▶ PROBLEM STATEMENT:
In this exercise, write out the data word for word and leave every image out.
========================================
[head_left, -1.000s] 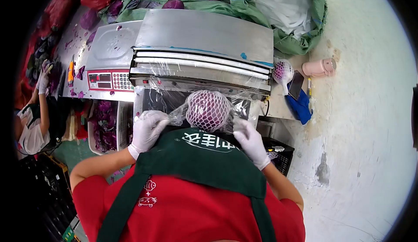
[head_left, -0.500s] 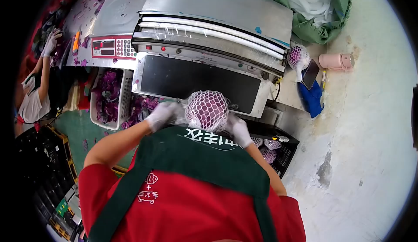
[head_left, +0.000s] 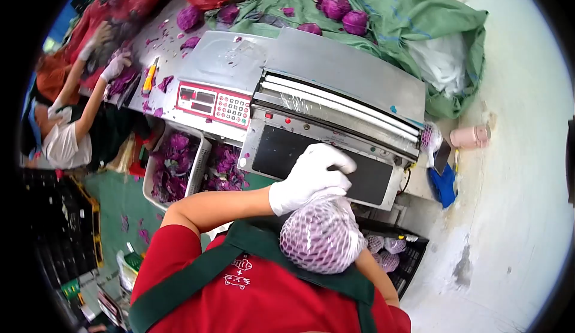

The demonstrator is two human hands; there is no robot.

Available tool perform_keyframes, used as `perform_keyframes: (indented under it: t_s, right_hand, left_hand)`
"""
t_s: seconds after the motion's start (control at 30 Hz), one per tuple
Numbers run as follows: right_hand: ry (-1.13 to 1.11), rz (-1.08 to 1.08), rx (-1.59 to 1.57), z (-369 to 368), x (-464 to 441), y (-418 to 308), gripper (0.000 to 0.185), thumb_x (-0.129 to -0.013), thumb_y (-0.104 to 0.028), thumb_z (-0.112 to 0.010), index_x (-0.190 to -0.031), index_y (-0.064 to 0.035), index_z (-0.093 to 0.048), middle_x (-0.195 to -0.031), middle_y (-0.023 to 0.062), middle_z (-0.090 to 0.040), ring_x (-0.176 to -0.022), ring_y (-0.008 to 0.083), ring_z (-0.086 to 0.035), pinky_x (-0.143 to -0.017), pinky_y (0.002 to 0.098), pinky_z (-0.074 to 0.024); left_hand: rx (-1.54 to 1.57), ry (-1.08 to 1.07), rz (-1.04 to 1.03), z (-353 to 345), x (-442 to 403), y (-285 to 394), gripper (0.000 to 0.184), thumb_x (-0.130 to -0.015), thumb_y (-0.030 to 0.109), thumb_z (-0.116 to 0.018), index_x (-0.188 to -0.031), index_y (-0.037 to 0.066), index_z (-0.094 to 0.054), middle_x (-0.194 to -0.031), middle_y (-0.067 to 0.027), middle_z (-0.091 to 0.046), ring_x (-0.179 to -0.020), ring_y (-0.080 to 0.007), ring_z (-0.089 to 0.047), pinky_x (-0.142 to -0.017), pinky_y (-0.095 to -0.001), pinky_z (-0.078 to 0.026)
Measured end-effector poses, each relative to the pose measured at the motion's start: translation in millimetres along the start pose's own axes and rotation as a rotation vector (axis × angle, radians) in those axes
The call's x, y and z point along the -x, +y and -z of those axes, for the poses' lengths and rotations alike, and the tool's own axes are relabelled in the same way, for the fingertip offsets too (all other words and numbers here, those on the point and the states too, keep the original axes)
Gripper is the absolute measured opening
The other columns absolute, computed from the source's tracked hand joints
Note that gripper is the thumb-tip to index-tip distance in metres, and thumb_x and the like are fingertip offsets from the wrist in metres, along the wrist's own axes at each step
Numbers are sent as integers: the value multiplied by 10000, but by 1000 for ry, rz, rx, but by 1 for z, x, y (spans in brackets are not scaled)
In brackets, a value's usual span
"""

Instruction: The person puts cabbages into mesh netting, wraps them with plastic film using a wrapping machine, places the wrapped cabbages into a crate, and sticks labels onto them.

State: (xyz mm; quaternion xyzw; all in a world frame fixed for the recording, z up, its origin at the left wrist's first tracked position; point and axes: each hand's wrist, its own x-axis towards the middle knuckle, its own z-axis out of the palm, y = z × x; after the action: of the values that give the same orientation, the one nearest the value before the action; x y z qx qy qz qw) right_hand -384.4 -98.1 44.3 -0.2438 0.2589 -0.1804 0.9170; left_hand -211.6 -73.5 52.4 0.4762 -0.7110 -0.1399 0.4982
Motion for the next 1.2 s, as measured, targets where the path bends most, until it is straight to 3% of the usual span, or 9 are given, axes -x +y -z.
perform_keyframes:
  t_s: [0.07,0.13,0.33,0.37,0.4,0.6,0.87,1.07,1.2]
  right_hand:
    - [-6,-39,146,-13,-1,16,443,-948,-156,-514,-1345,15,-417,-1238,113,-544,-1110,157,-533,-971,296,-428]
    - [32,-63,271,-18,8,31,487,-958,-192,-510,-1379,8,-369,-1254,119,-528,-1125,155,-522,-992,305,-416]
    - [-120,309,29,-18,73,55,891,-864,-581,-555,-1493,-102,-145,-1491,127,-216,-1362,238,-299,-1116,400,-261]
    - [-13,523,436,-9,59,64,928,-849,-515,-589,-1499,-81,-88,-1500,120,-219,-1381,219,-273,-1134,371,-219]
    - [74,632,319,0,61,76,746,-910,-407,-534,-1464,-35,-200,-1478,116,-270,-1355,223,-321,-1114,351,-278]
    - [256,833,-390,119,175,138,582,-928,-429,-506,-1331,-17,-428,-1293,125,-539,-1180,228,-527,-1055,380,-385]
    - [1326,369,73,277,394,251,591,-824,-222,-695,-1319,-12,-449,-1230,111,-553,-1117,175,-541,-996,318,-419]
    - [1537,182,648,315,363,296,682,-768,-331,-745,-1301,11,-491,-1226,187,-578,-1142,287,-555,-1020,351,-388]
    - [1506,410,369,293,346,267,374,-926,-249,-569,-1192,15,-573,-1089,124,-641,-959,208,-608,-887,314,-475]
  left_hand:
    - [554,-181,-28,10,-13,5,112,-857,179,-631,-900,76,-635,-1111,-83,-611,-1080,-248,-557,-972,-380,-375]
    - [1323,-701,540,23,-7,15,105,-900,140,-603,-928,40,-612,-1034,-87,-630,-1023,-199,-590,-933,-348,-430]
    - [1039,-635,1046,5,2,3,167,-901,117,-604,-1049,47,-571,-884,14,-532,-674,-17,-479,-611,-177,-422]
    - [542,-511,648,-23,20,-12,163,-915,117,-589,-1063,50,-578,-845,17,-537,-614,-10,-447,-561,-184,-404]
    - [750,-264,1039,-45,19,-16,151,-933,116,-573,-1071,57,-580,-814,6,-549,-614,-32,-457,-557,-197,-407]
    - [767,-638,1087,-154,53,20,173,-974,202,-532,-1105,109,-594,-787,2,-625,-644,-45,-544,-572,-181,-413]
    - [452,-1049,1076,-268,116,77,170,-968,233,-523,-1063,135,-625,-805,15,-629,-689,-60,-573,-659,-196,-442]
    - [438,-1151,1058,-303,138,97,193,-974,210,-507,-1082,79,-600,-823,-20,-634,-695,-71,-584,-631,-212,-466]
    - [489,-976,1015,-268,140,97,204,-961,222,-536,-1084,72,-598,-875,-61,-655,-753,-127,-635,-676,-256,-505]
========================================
▶ RESPONSE TO THIS TASK:
[head_left, -1.000s] 
[head_left, -0.500s] 
[head_left, +0.000s] 

The demonstrator is two human hands; there is no robot.

Available tool perform_keyframes, used as `perform_keyframes: (indented under it: t_s, right_hand, left_hand)`
"""
t_s: seconds after the motion's start (control at 30 Hz), one per tuple
Numbers run as follows: right_hand: ry (-1.13 to 1.11), rz (-1.08 to 1.08), rx (-1.59 to 1.57), z (-369 to 368), x (-464 to 441), y (-418 to 308), gripper (0.000 to 0.185), thumb_x (-0.129 to -0.013), thumb_y (-0.104 to 0.028), thumb_z (-0.112 to 0.010), index_x (-0.190 to -0.031), index_y (-0.064 to 0.035), index_z (-0.093 to 0.048), middle_x (-0.195 to -0.031), middle_y (-0.023 to 0.062), middle_z (-0.090 to 0.040), ring_x (-0.176 to -0.022), ring_y (-0.008 to 0.083), ring_z (-0.086 to 0.035), pinky_x (-0.143 to -0.017), pinky_y (0.002 to 0.098), pinky_z (-0.074 to 0.024); left_hand: rx (-1.54 to 1.57), ry (-1.08 to 1.07), rz (-1.04 to 1.03), z (-353 to 345), x (-442 to 403), y (-285 to 394), gripper (0.000 to 0.184), thumb_x (-0.130 to -0.015), thumb_y (-0.030 to 0.109), thumb_z (-0.116 to 0.018), index_x (-0.188 to -0.031), index_y (-0.037 to 0.066), index_z (-0.094 to 0.054), middle_x (-0.194 to -0.031), middle_y (-0.067 to 0.027), middle_z (-0.091 to 0.046), ring_x (-0.179 to -0.020), ring_y (-0.080 to 0.007), ring_z (-0.089 to 0.047), pinky_x (-0.142 to -0.017), pinky_y (-0.095 to -0.001), pinky_z (-0.078 to 0.026)
Measured end-effector poses, each relative to the pose measured at the motion's start: translation in millimetres along the start pose's own axes and rotation as a rotation vector (axis × angle, radians) in those axes
The call's x, y and z point along the -x, +y and -z of those axes, for the poses' lengths and rotations alike, and the tool's own axes are relabelled in the same way, for the fingertip offsets too (all other words and numbers here, those on the point and the states too, keep the original axes)
Gripper is the absolute measured opening
The other columns absolute, computed from the source's tracked hand joints
Note that gripper is the thumb-tip to index-tip distance in metres, and thumb_x and the like are fingertip offsets from the wrist in metres, along the wrist's own axes at each step
Numbers are sent as integers: the value multiplied by 10000, but by 1000 for ry, rz, rx, but by 1 for z, x, y (spans in brackets are not scaled)
In brackets, a value's usual span
"""

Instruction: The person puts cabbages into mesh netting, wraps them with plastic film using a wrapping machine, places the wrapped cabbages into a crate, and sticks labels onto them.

State: (xyz mm; quaternion xyzw; all in a world frame fixed for the recording, z up, its origin at the left wrist's first tracked position; point and axes: each hand's wrist, its own x-axis towards the middle knuckle, its own z-axis out of the palm, y = z × x; after the action: of the values that give the same orientation, the one nearest the value before the action; x y z qx qy qz qw) right_hand -384.4 -98.1 44.3 -0.2438 0.2589 -0.1804 0.9170; left_hand -211.6 -73.5 52.4 0.4762 -0.7110 -0.1399 0.4982
Motion for the next 1.2 s, as measured, targets where the path bends most, until it is straight to 3% of the usual span, or 9 are given, axes -x +y -z.
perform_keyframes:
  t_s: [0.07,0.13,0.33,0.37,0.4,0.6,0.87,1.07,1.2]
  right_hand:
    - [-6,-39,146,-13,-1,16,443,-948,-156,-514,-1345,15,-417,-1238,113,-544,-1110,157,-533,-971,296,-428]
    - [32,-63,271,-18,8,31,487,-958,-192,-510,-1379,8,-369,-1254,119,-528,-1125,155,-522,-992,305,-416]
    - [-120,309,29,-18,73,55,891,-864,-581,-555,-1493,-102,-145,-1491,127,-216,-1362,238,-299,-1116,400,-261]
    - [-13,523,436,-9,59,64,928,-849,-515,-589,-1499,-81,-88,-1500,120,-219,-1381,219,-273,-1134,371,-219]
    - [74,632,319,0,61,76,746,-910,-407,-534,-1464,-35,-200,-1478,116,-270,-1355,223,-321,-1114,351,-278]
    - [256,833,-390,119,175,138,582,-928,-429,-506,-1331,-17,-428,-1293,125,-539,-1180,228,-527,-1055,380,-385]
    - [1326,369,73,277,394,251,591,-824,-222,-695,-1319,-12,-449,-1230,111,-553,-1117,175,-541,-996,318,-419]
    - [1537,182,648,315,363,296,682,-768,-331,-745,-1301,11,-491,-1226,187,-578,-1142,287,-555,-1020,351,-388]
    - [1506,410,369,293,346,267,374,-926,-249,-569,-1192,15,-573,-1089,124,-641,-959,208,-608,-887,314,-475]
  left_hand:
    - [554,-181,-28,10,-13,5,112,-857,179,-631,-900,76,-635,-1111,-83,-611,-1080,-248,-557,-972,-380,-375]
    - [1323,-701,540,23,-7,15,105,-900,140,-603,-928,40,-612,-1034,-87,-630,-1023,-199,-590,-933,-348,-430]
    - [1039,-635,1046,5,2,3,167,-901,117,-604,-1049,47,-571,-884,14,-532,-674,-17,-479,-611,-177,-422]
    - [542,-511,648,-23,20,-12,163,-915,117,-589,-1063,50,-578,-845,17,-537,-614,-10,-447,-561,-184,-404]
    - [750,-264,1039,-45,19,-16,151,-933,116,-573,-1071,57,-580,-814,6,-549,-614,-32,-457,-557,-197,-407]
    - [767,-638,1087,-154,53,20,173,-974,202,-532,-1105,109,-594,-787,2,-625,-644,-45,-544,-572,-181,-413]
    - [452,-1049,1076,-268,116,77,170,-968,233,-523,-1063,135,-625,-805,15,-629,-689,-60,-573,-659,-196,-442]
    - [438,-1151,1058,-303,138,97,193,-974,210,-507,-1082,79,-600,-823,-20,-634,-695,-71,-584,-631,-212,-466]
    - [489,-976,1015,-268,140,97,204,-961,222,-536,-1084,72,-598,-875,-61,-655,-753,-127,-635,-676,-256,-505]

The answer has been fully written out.